- _Records from a data collection_:

▽

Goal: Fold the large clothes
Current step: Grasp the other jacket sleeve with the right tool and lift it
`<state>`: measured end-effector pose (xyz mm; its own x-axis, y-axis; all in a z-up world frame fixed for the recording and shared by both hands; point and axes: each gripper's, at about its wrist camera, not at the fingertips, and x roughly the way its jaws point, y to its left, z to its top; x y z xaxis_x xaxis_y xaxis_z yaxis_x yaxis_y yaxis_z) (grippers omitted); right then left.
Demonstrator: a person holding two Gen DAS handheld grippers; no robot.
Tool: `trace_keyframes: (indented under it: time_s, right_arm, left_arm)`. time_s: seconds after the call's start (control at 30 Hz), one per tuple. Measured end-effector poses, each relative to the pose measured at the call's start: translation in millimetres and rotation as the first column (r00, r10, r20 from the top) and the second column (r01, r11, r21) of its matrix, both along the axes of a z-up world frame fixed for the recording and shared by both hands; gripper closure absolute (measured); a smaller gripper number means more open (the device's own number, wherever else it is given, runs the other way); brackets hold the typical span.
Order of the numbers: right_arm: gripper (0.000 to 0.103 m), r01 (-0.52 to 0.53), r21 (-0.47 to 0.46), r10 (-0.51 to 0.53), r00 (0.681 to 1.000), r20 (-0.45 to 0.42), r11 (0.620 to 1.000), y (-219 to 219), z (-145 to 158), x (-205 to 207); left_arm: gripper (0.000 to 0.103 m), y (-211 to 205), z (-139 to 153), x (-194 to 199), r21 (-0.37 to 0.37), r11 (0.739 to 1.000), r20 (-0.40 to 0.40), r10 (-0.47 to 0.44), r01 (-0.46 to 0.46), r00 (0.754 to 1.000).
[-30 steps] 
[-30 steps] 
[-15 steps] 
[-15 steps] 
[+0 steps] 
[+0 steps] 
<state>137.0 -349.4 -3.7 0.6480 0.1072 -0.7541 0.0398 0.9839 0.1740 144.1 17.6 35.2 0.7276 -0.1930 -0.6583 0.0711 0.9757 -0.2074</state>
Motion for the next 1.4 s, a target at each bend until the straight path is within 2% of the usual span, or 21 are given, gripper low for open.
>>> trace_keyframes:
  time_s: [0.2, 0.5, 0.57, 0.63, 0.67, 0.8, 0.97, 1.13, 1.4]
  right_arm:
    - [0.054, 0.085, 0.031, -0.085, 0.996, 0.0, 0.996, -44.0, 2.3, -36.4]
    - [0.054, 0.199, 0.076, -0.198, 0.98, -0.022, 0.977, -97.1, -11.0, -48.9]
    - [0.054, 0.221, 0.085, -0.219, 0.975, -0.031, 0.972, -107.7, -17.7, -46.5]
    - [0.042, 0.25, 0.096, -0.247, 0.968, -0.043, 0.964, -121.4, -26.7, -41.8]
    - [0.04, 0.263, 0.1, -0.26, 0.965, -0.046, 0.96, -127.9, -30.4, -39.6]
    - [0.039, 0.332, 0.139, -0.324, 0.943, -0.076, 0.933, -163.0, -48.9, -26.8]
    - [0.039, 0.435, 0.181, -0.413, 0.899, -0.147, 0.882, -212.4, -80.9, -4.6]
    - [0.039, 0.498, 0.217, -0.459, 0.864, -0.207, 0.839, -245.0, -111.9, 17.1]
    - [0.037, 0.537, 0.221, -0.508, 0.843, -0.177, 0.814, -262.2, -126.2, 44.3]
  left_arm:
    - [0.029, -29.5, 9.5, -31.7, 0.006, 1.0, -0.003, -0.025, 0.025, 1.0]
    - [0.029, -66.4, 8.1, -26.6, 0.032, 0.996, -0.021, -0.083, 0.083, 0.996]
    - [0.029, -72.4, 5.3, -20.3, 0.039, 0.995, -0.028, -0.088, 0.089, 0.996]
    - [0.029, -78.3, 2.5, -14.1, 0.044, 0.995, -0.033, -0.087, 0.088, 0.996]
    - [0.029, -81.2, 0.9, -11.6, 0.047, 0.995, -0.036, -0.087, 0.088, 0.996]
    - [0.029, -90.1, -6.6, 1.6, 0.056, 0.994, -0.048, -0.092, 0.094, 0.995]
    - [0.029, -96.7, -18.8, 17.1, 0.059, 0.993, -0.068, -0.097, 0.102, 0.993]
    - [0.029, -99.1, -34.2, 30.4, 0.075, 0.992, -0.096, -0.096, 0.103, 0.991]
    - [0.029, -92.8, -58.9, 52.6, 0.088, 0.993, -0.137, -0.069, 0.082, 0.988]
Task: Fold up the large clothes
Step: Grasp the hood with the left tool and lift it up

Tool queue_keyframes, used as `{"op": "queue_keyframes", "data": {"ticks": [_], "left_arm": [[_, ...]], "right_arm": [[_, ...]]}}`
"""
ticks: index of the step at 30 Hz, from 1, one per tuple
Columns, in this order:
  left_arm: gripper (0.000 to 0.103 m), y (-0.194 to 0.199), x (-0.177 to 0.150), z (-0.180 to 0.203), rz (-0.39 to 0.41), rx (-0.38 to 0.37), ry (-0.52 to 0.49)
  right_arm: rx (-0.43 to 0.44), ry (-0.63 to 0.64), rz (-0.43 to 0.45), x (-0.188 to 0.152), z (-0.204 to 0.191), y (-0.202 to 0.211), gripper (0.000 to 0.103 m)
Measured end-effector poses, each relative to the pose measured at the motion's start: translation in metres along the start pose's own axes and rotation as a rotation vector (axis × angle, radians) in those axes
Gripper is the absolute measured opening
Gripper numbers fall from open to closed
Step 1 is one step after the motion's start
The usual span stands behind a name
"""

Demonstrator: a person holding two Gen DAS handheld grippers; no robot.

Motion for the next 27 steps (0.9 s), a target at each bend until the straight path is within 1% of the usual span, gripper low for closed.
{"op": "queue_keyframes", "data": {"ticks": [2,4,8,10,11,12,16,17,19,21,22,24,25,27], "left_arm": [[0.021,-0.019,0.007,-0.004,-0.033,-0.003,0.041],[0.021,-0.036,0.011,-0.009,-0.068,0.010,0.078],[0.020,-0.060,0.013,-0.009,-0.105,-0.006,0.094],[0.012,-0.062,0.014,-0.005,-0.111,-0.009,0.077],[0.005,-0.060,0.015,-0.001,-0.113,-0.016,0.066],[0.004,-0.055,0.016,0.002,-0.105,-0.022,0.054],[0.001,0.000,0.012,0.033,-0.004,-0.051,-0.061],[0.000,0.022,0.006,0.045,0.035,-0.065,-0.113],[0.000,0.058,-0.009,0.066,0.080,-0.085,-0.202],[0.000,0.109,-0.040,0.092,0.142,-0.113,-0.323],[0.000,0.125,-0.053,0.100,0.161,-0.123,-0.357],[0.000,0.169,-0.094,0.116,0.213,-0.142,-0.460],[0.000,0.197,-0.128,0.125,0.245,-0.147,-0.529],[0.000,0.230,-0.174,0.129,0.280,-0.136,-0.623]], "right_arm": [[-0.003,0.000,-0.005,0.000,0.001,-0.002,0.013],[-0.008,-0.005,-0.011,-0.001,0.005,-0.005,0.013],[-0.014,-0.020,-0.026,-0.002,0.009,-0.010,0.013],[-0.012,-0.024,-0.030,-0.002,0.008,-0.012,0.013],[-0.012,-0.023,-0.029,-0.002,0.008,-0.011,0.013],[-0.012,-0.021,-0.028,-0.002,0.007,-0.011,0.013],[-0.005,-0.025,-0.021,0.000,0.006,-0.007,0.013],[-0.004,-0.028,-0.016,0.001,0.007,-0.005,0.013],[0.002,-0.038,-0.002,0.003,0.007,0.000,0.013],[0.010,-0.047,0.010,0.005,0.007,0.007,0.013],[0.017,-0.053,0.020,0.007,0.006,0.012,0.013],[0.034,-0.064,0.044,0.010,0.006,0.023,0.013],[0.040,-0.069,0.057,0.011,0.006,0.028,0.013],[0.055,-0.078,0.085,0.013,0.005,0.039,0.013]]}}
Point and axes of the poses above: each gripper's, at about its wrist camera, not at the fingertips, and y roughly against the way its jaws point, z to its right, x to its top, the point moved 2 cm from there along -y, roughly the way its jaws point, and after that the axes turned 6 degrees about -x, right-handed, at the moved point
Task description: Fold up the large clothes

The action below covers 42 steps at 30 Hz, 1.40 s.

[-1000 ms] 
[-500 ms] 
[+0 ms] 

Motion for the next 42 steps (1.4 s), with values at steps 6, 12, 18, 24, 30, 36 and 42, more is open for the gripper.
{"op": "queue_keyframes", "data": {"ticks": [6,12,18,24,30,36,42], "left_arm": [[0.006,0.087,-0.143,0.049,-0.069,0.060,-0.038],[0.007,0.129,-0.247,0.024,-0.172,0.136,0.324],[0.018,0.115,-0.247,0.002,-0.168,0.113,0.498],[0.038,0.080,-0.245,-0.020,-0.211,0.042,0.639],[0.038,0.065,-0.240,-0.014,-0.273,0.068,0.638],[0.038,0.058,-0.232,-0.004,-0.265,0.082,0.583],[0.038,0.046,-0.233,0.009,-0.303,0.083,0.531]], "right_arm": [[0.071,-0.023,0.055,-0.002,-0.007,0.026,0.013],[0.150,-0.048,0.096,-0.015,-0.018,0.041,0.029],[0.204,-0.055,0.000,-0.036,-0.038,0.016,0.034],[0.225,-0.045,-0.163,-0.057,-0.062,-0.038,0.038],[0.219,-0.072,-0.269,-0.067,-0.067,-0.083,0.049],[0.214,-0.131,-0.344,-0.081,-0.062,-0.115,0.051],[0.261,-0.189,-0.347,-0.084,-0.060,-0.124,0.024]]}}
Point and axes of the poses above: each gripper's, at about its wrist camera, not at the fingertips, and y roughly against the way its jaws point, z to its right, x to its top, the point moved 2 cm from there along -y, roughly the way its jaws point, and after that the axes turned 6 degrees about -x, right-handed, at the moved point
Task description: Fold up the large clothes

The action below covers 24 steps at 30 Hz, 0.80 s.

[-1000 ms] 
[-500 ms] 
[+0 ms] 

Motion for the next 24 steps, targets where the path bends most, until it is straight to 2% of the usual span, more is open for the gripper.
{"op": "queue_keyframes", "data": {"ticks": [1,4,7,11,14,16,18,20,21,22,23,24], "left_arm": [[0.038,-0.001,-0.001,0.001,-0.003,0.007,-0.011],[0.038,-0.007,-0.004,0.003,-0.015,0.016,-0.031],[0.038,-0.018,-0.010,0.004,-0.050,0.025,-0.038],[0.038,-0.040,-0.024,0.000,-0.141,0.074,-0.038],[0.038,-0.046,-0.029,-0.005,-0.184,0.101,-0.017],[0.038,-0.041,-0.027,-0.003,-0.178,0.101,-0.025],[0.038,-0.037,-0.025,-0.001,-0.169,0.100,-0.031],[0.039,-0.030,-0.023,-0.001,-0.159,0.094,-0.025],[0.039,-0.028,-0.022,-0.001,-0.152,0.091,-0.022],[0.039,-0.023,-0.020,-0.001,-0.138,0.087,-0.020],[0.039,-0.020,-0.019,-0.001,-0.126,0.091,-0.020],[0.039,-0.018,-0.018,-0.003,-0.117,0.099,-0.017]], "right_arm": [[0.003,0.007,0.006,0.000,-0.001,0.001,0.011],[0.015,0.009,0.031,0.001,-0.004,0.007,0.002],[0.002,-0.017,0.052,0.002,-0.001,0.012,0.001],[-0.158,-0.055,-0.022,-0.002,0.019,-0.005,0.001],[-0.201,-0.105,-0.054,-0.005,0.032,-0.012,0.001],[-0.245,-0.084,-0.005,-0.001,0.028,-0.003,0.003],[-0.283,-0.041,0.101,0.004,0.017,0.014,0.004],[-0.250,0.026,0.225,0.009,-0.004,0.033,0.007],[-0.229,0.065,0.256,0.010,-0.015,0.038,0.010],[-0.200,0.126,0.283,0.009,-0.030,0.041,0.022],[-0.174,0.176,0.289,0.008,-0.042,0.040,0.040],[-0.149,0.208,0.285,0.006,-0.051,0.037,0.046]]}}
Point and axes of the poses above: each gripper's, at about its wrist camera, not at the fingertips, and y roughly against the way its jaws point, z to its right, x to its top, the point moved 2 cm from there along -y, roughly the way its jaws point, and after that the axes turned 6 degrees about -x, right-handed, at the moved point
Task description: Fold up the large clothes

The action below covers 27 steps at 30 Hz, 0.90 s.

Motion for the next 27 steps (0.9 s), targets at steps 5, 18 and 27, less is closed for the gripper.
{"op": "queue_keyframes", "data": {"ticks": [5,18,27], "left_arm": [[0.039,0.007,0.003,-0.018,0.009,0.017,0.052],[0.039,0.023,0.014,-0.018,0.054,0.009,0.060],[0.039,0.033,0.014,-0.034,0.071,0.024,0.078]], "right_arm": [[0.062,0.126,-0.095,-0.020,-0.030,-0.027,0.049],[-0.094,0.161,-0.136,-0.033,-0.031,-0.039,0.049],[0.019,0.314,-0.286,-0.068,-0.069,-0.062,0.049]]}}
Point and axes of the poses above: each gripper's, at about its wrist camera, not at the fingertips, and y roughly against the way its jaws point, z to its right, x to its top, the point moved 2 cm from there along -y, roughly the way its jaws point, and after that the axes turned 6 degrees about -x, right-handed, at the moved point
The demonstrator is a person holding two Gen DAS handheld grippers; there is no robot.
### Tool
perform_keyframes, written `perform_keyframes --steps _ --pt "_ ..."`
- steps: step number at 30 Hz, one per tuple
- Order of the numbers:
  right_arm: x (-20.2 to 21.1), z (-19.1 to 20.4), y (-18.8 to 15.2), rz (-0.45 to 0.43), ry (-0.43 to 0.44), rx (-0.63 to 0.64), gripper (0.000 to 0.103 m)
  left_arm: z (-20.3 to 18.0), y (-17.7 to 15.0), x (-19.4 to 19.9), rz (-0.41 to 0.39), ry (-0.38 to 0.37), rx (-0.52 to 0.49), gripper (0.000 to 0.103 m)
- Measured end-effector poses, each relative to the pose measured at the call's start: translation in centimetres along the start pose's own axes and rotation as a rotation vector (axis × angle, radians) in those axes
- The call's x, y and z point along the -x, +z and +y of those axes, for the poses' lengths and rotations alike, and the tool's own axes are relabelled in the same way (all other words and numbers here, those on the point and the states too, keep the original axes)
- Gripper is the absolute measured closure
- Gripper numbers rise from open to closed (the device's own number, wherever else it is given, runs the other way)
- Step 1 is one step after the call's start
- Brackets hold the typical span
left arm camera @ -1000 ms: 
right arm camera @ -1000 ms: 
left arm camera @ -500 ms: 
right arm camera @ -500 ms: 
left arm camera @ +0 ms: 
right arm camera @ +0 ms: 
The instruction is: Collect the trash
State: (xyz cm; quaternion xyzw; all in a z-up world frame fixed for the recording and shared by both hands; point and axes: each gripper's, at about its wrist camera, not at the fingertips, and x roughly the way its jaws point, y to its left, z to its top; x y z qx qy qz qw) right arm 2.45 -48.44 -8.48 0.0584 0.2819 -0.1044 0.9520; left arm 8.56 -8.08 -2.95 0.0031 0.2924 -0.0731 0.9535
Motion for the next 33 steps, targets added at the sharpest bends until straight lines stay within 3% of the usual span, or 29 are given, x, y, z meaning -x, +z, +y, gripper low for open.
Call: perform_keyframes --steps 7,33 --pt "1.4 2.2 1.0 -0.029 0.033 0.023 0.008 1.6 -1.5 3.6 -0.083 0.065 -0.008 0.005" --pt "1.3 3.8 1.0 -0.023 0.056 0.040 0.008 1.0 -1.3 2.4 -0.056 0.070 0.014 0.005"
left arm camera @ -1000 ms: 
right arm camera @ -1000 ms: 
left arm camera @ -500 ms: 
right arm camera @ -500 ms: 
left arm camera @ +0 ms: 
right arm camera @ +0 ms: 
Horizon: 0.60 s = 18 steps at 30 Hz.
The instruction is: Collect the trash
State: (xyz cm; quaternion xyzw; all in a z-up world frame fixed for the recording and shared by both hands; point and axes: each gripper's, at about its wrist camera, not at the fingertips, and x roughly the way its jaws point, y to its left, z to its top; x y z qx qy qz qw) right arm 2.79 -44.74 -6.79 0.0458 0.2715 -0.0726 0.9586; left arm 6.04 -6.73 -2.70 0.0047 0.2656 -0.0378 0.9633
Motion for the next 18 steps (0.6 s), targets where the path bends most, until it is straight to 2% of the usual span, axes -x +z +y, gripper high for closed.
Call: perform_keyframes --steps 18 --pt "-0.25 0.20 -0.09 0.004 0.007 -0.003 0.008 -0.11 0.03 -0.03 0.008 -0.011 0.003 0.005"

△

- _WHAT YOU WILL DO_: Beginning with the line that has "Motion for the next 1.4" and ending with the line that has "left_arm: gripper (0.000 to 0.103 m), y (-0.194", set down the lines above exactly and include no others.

- _ANSWER SECTION_:
Motion for the next 1.4 s, a target at each bend until the straight path is within 2% of the usual span, or 21 are given, gripper low for open.
>>> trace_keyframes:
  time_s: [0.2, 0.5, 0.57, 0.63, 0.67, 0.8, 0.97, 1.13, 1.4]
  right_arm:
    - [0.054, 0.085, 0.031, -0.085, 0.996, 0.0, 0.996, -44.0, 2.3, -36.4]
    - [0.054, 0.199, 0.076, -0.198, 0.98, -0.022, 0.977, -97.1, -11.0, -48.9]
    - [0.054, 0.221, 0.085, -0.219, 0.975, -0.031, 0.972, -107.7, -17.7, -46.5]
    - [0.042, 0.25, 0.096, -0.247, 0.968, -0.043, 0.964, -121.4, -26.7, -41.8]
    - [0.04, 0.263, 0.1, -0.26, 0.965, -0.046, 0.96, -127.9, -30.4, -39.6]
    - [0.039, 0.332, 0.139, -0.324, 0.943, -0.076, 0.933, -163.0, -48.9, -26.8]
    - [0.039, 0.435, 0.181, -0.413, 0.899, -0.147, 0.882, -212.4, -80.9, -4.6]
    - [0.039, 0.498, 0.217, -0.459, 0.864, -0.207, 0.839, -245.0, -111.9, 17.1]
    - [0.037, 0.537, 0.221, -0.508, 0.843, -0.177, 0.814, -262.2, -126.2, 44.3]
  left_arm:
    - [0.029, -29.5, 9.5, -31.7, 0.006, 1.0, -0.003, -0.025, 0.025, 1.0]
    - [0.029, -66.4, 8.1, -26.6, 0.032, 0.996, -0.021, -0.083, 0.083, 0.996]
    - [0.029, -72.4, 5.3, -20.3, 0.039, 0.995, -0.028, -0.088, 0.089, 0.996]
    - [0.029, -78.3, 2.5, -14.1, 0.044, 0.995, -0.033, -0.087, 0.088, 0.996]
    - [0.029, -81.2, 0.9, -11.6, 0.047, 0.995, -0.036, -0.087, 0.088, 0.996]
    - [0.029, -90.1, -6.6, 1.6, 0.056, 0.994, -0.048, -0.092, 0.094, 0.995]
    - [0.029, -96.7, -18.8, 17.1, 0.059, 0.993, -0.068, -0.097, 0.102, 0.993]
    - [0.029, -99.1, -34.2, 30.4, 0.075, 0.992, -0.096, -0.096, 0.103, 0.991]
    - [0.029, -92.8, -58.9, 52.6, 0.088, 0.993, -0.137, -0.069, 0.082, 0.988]
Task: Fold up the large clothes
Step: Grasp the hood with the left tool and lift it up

Tool queue_keyframes, used as `{"op": "queue_keyframes", "data": {"ticks": [_], "left_arm": [[_, ...]], "right_arm": [[_, ...]]}}`
"""
ticks: index of the step at 30 Hz, from 1, one per tuple
Columns, in this order:
  left_arm: gripper (0.000 to 0.103 m), y (-0.194 to 0.199), x (-0.177 to 0.150), z (-0.180 to 0.203), rz (-0.39 to 0.41), rx (-0.38 to 0.37), ry (-0.52 to 0.49)

That completes the exercise.